There are 338 in layer 1
There are 0 in layer 2-3
There are 0 in layer 4
There are 4656 in layer 5
There are 6114 in layer 6
40.56% of all the neurons are located in the 6th layer.

In the provided file one finds for every neuron the number of neurons which are sending and receiving signals from or to it. The number of afferent (in-degree) and efferent (out-degree) connected neurons are respectivly contained in 'nCellAff' and 'nCellEff'. Two connected neurons can form multiple connections (synapses). Therefore, for a given neuron the values 'nSynAff' and 'nSynEff' count with multiplicity the total number of afferent and efferent connections.


In [15]:
print('The number of afferent connections of the first neuron in -L4_PC- neurons is {}'.format(list(h5['populations'][ 'L4_PC' ]['nCellAff' ][0])[0]))
print('The number of afferent synapses of the first neuron in -L4_PC- neurons is {}'.format(list(h5['populations'][ 'L4_PC' ][ 'nSynAff' ][0])[0]))


The number of afferent connections of the first neuron in -L4_PC- neurons is 427
The number of afferent synapses of the first neuron in -L4_PC- neurons is 1437

Note: The number of afferent and efferent connections as well as the number of afferent and efferent synapses data includes some connections from or to neurons outside the microcolum we are considering. The aim of this is to reduce the so called 'edge effect' or 'border effect'. That is the effect that neurons at the boundary of the given microcolum have fewer connections. The reason is that a modeled microcircuit is surrounded by other 6 microcircuits and connections from or to these microcircuits are also taken into account in this count.

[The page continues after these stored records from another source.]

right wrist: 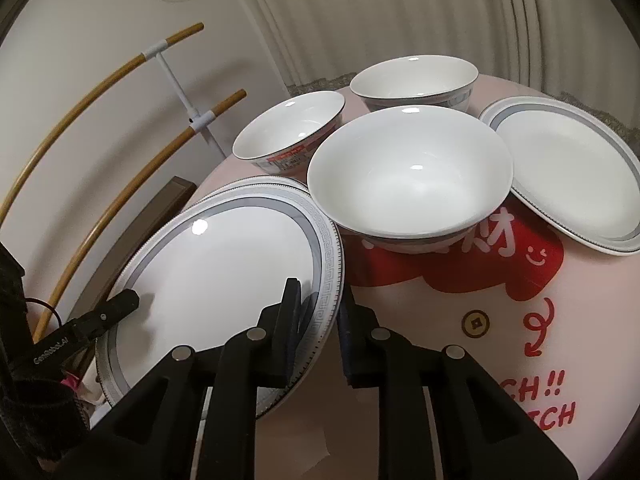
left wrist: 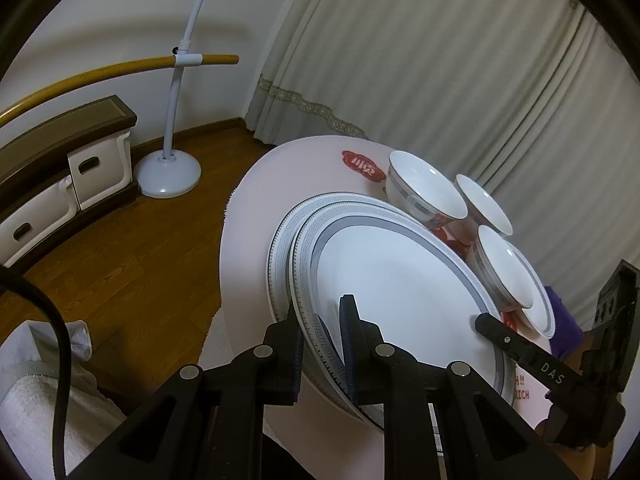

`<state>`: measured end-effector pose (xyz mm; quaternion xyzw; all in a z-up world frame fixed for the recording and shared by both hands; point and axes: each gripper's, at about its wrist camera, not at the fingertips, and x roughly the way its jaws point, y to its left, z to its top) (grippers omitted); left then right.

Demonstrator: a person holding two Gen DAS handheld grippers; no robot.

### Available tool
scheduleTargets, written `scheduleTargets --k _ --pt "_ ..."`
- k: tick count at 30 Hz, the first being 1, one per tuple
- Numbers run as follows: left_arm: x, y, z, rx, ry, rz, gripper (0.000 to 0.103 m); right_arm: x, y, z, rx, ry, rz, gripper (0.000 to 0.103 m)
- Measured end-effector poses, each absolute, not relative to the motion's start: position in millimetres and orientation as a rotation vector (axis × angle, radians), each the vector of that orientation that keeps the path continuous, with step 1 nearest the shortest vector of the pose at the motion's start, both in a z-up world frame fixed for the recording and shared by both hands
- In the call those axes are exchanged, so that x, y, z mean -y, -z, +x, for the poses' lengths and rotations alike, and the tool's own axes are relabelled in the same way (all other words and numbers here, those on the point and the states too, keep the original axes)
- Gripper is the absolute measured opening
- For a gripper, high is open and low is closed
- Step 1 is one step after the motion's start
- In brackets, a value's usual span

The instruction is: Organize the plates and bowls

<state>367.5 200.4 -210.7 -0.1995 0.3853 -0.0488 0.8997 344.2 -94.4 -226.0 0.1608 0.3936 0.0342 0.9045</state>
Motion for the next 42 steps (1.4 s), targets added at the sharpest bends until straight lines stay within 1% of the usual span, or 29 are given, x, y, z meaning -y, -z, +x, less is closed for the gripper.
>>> scheduleTargets --k 6,22,29,42 --pt "-200 210 370 -0.803 0.101 -0.41 0.013 89 224 349 -0.833 -0.036 0.286 0.022" --pt "-202 212 373 -0.811 0.108 -0.417 0.014 80 223 361 -0.878 0.023 0.228 0.026" --pt "-203 212 372 -0.808 0.103 -0.411 0.014 78 228 366 -0.886 0.009 0.241 0.029" --pt "-200 208 373 -0.803 0.088 -0.387 0.014 83 239 374 -0.879 -0.034 0.3 0.028"
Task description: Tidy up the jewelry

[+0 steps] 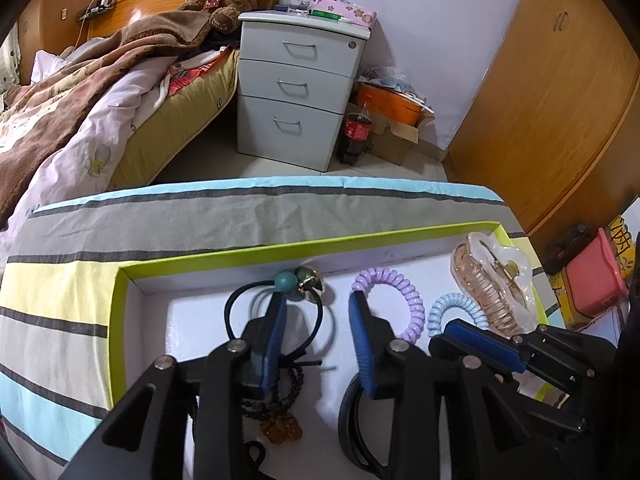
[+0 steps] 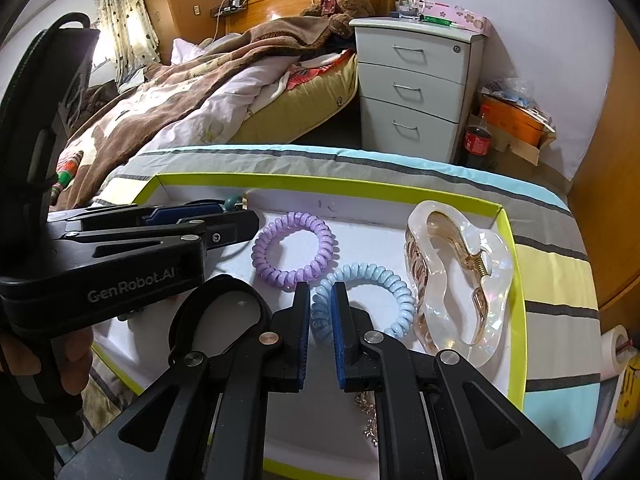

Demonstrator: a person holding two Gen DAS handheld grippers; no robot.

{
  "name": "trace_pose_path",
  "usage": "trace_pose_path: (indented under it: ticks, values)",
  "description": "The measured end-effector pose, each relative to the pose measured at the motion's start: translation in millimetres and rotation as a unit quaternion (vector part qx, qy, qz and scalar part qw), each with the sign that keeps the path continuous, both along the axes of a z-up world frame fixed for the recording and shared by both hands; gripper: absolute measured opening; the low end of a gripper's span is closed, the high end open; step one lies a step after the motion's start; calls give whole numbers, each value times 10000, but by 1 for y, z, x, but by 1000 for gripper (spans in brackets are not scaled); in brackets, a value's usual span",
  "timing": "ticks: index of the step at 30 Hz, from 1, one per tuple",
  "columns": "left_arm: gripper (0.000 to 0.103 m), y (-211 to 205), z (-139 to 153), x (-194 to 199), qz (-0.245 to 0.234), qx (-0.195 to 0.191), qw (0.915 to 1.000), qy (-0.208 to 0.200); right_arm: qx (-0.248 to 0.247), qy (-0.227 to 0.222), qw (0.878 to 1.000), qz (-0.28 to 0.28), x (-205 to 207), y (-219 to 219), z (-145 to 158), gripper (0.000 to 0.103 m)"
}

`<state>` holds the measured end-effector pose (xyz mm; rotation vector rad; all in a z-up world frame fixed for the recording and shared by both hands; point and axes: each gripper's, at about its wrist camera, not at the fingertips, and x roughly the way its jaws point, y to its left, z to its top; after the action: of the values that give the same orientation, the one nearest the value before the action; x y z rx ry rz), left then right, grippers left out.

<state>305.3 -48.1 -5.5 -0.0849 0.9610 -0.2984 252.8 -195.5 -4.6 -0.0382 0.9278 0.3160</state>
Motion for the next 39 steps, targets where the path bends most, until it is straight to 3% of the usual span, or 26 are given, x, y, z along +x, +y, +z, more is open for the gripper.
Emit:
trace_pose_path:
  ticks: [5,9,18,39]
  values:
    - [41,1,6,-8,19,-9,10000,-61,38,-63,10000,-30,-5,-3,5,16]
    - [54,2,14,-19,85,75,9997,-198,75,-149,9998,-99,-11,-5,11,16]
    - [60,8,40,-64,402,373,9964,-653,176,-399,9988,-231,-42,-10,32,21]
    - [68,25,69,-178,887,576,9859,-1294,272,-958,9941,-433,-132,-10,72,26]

For example, due the border effect the number of total afferent connections as well as the number of total synapses is not equal respectively to the number of total efferent connections and synapses (in theory, for a given network, one should have total in-degree = total =out degree). Where for total in- respective out-degree we mean the sum of all in-degree over the nodes.


In [16]:
affconn_mtype=[]
effconn_mtype=[]
affsyn_mtype=[]
effsyn_mtype=[]
dist_affconn_mtype=[]
dist_effconn_mtype=[]
dist_affsyn_mtype=[]
dist_effsyn_mtype=[]
for x in m_values:
  dist_affconn_mtype.extend(h5['populations'][ x ]['nCellAff'])
  dist_effconn_mtype.extend(h5['populations'][ x ]['nCellEff'])
  dist_affsyn_mtype.extend((h5['populations'][ x ]['nSynAff']))
  dist_effsyn_mtype.extend((h5['populations'][ x ]['nSynEff']))
  affconn_mtype.append(np.sum(np.array(h5['populations'][ x ]['nCellAff'])))
  effconn_mtype.append(np.sum(np.array(h5['populations'][ x ]['nCellEff'])))
  affsyn_mtype.append(np.sum(np.array(h5['populations'][ x ]['nSynAff'])))
  effsyn_mtype.append(np.sum(np.array(h5['populations'][ x ]['nSynEff'])))
tot_effconn=np.sum(effconn_mtype)
tot_affconn=np.sum(affconn_mtype)
tot_affsyn=np.sum(affsyn_mtype)
tot_effsyn=np.sum(effsyn_mtype)
print('The total number of afferent connections (counting also connection formed outside our volume) is {}'.format(tot_affconn))
print('The total number of efferent connections (counting also connection formed outside our volume) is {}'.format(tot_effconn))
print('The total number of afferent synapses (counting also synapses formed outside our volume) is {}'.format(tot_affsyn))
print('The total number of efferent synapses (counting also synapses formed outside our volume) is {}'.format(tot_effsyn))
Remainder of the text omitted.